In 2010, Taylor and Barnes announced their intention to close the long only $3.3 billion Nevsky Global Emerging Markets and Asian funds, citing unsustainable working hours, but continued to manage the Nevsky Fund. Taylor's career was covered by Jack D. Schwager in his 2012 book Hedge Fund Market Wizards. Taylor closed the Nevsky fund of $1.5 billion at the end of 2015, saying that he was unable to match his past performance due to market conditions, and handed the fund's money back to its investors. Taylor returned to investment in 2019 with a $1.6 billion fund under Crake Asset Management LLP.

==Political donor==
Taylor came to public attention outside of his investment activities in 2015 following research by the Bureau of Investigative Journalism to reveal his identity as a significant donor to the Labour Party.
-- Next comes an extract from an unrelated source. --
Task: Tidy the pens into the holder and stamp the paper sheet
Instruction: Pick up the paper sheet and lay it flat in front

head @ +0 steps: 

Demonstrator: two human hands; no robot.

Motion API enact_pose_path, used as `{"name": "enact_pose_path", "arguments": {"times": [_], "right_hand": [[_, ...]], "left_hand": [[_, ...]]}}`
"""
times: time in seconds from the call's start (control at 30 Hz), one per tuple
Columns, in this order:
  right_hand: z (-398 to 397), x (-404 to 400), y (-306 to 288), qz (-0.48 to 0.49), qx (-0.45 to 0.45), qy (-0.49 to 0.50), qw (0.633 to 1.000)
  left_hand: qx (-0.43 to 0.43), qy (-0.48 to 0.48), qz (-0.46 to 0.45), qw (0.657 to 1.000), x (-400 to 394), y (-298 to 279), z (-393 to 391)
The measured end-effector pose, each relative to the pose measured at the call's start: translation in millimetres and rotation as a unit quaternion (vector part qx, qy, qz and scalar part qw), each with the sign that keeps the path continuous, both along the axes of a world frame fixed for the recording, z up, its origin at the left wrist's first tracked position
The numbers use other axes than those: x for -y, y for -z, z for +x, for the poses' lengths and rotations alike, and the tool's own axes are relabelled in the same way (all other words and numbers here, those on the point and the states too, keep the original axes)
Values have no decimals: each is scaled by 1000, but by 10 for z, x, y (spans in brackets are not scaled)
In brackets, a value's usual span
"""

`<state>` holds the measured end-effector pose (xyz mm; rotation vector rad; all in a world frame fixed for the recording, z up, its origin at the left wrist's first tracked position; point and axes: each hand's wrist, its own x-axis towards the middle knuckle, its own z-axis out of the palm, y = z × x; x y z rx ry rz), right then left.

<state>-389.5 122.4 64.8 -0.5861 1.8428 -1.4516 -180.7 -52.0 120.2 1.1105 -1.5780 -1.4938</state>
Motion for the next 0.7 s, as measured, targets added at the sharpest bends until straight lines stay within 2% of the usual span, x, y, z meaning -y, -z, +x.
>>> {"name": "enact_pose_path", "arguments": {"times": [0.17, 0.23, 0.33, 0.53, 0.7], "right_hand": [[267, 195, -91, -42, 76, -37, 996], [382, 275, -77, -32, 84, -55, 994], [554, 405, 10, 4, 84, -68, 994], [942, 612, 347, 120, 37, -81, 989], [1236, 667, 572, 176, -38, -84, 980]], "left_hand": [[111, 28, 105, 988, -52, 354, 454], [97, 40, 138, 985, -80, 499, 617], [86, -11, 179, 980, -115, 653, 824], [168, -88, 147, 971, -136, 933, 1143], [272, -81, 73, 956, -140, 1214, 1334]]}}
His common name had prevented his identification prior to that. Taylor made his first donation to the party in October 2012 and met its leader Ed Miliband in July 2013. Within three years Taylor had donated nearly £600,000 to the party. Commentators indicated the hypocrisy of Miliband for targeting the Conservative Party for relying on hedge fund donors, while at the same time receiving significant support from Taylor. Taylor addressed the concerns in an article for The Independent stating that he was UK-domiciled, paid all tax due, and gave his support for higher taxation of the wealthy including a mansion tax. Taylor scaled back his donations following the election of Jeremy Corbyn as leader in 2015 and funded MP Dan Jarvis in a leadership challenge to Corbyn in 2016. Taylor was a significant donor to Keir Starmer's successful campaign for the 2020 Labour Party leadership election, giving £95,000.